Now, the developer (the “Me” in the meme) is pushing back, saying: “But it does exactly what I want.” This is a common situation! The developer has found that this old HTML tag still achieves the exact effect they need on their webpage, and they see that all the major browsers (Chrome, Firefox, Safari, etc.) still support it. For them, it’s like, “If it works, why not use it?”
MDN counters with: “Yeah, but it’s not official and could be removed from browsers in the future.” Here, “not official” means the tag isn’t part of the current official HTML standard (for example, the latest standard is HTML5). It might have been part of older HTML versions, but modern standards consider it obsolete. MDN is warning that although browsers currently support the tag, there’s no guarantee they will do so forever. If all browser makers decided to drop support for that tag in their next updates, any website using it could break (stop working as intended). That’s the risk MDN is highlighting: using deprecated code is like using a product that’s out of manufacture – if it breaks or gets discontinued, you’re out of luck.
The developer isn’t convinced yet. They say: “...it was deprecated all the way back in HTML3.2 and all these browsers still support the tag.” HTML 3.2 is a very old version of HTML from the 90s (for context, HTML3.2 was released in 1997!). So the developer is basically saying, “This tag was marked as outdated decades ago, but look, even after ~20 years, every browser I use still understands it and displays it correctly. So isn’t the deprecation warning a bit over-cautious? Clearly, browsers haven’t removed it despite it being so long.” It’s true that many deprecated tags remain supported for a very long time – often because browsers value backward compatibility (ensuring old websites still work).

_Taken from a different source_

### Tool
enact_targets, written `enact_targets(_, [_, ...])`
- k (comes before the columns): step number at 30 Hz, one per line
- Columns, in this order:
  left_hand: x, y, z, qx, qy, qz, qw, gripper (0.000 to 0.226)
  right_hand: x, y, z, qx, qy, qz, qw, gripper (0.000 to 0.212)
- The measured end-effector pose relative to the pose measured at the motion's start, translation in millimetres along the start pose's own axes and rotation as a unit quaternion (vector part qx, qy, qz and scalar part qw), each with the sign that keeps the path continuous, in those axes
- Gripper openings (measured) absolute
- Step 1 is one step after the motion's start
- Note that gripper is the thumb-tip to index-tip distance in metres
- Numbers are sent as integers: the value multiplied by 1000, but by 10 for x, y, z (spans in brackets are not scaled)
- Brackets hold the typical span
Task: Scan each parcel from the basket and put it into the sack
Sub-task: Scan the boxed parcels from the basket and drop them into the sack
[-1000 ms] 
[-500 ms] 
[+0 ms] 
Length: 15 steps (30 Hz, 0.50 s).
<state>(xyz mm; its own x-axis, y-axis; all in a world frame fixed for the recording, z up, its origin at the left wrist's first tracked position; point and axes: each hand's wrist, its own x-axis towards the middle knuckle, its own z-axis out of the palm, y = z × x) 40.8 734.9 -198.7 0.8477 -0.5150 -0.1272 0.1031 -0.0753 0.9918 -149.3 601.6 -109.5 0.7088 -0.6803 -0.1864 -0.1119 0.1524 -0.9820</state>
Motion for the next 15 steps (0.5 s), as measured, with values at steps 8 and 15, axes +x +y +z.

Then MDN tries to explain why the browsers still support it: “those browsers are forced to support it because people keep using it, so if we all agree to not use it anym—” The idea here is that it’s a vicious cycle. Developers keep using the deprecated tag because browsers support it, and browsers keep supporting it because developers (and old websites) are still using it. MDN is suggesting a kind of collective effort: “if we all stop using this old tag, browsers could finally drop support and we’d clean up the web standards.” It’s like telling everyone, “Let’s all stop doing this bad habit so it goes away.”
But before MDN can even finish that argument, the developer does exactly what MDN is pleading against: “uses the tag”. In the meme’s format, writing uses the tag in asterisks describes an action (like a stage direction). It means the developer actually goes ahead and writes that deprecated HTML tag into their code, intentionally. This is the comedic climax: the developer knowingly ignores the best-practice advice and just does it anyway.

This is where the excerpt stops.